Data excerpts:
#####

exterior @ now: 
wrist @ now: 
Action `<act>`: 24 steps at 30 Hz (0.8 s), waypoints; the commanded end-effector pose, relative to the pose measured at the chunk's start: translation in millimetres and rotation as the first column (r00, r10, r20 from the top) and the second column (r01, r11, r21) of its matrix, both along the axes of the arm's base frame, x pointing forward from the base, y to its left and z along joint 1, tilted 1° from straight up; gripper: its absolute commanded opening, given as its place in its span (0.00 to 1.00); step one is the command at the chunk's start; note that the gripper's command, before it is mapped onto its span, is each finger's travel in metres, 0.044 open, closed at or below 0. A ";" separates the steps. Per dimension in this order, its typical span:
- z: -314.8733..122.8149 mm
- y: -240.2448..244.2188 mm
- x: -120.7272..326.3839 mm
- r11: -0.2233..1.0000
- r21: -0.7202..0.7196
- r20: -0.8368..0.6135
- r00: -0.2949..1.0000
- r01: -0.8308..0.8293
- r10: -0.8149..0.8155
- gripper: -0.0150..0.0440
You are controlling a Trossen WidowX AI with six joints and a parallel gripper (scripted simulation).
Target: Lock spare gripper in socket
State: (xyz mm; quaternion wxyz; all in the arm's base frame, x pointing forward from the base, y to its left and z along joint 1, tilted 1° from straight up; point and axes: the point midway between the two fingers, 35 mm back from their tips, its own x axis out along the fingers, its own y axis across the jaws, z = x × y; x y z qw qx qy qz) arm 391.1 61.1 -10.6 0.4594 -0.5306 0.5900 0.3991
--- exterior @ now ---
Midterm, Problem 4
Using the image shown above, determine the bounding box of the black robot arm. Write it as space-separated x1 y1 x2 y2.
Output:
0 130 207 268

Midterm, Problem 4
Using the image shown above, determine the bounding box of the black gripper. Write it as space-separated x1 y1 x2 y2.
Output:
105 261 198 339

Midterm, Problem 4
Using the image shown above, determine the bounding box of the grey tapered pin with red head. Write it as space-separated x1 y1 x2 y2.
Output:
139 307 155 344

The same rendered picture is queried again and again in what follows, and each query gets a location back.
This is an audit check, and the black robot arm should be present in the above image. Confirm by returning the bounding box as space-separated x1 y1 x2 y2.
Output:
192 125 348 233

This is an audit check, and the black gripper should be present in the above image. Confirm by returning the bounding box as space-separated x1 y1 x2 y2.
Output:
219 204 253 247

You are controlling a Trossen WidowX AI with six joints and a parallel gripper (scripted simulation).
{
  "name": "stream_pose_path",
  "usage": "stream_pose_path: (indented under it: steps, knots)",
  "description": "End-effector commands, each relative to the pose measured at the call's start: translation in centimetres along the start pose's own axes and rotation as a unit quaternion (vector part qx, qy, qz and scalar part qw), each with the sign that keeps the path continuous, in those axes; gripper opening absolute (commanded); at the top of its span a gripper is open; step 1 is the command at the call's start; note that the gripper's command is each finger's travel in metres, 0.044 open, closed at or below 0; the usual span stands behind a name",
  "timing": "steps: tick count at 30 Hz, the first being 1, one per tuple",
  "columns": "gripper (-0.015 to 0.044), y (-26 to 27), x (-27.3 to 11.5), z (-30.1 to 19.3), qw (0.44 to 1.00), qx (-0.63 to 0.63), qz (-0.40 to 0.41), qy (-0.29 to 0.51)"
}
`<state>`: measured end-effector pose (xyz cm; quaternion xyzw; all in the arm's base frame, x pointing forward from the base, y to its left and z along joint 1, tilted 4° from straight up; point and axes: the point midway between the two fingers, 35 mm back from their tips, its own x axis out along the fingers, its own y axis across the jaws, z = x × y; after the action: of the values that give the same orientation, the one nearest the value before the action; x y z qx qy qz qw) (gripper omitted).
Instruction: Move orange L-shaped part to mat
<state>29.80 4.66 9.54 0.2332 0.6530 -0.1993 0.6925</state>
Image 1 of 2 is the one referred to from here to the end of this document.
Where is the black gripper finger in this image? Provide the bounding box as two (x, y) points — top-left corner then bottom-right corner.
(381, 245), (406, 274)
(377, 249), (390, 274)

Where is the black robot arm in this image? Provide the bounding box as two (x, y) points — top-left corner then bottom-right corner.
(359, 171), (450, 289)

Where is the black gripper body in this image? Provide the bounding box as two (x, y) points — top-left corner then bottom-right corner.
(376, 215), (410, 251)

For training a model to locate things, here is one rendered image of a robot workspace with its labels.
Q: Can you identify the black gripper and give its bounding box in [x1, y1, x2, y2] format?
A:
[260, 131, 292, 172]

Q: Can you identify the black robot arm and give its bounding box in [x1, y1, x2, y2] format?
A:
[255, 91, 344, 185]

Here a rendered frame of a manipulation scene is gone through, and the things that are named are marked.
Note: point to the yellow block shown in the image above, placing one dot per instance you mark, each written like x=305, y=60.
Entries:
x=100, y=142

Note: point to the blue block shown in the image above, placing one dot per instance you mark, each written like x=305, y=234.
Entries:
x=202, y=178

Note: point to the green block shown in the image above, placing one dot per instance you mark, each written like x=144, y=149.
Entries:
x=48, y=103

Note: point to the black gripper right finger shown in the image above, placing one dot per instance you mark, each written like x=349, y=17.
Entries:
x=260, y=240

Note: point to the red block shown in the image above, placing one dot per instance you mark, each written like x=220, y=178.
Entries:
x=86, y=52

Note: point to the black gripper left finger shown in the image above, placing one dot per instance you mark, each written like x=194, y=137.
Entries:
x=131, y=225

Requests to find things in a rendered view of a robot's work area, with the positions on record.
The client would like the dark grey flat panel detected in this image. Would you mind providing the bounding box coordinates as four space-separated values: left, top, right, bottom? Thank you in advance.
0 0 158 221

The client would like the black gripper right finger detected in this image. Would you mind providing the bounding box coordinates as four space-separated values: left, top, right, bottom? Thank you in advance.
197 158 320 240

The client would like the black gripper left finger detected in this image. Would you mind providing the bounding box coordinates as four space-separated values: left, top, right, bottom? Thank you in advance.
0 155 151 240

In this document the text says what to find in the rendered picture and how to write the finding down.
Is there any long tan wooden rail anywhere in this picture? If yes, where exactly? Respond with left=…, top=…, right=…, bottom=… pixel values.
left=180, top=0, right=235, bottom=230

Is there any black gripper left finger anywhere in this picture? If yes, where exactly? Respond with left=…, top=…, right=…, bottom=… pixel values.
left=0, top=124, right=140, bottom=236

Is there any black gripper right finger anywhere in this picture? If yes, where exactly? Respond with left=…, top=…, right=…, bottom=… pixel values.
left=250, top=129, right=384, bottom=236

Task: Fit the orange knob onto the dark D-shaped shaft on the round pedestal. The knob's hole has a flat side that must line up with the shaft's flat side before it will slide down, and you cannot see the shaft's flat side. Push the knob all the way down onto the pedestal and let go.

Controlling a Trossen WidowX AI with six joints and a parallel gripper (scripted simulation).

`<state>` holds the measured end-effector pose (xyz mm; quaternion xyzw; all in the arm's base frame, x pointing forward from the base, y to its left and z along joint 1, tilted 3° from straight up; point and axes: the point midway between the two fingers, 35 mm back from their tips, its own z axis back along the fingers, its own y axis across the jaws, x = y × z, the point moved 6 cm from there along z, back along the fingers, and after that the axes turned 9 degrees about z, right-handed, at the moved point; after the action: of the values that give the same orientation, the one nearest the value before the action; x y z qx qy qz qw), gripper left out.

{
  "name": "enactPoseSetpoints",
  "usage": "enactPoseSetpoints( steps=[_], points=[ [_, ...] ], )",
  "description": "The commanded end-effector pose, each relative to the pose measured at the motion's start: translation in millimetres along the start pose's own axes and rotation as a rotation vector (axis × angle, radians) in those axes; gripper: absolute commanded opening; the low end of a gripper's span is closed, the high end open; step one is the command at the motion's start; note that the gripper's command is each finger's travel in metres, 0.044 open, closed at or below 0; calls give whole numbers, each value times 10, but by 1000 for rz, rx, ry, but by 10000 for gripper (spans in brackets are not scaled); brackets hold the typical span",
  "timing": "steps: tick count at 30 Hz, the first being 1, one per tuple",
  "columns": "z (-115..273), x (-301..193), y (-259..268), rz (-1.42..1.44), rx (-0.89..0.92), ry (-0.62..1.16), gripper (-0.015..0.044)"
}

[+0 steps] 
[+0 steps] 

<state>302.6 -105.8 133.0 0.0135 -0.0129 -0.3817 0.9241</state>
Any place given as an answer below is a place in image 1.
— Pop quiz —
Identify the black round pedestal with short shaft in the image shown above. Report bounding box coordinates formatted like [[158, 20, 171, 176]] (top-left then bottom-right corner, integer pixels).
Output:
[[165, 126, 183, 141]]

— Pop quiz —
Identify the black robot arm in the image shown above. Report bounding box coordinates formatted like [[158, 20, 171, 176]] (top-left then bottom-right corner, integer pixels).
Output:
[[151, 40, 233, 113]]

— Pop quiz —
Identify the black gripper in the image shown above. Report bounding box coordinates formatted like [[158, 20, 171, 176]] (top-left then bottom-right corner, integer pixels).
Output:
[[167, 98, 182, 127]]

#####

→ What the task requires
Scan the data above for the string "document". Copy every line in which it appears.

→ Written response
Image 1 of 2 is the one referred to from here to the end of this document.
In this document the text says what to find in the rendered picture and how to write the finding down.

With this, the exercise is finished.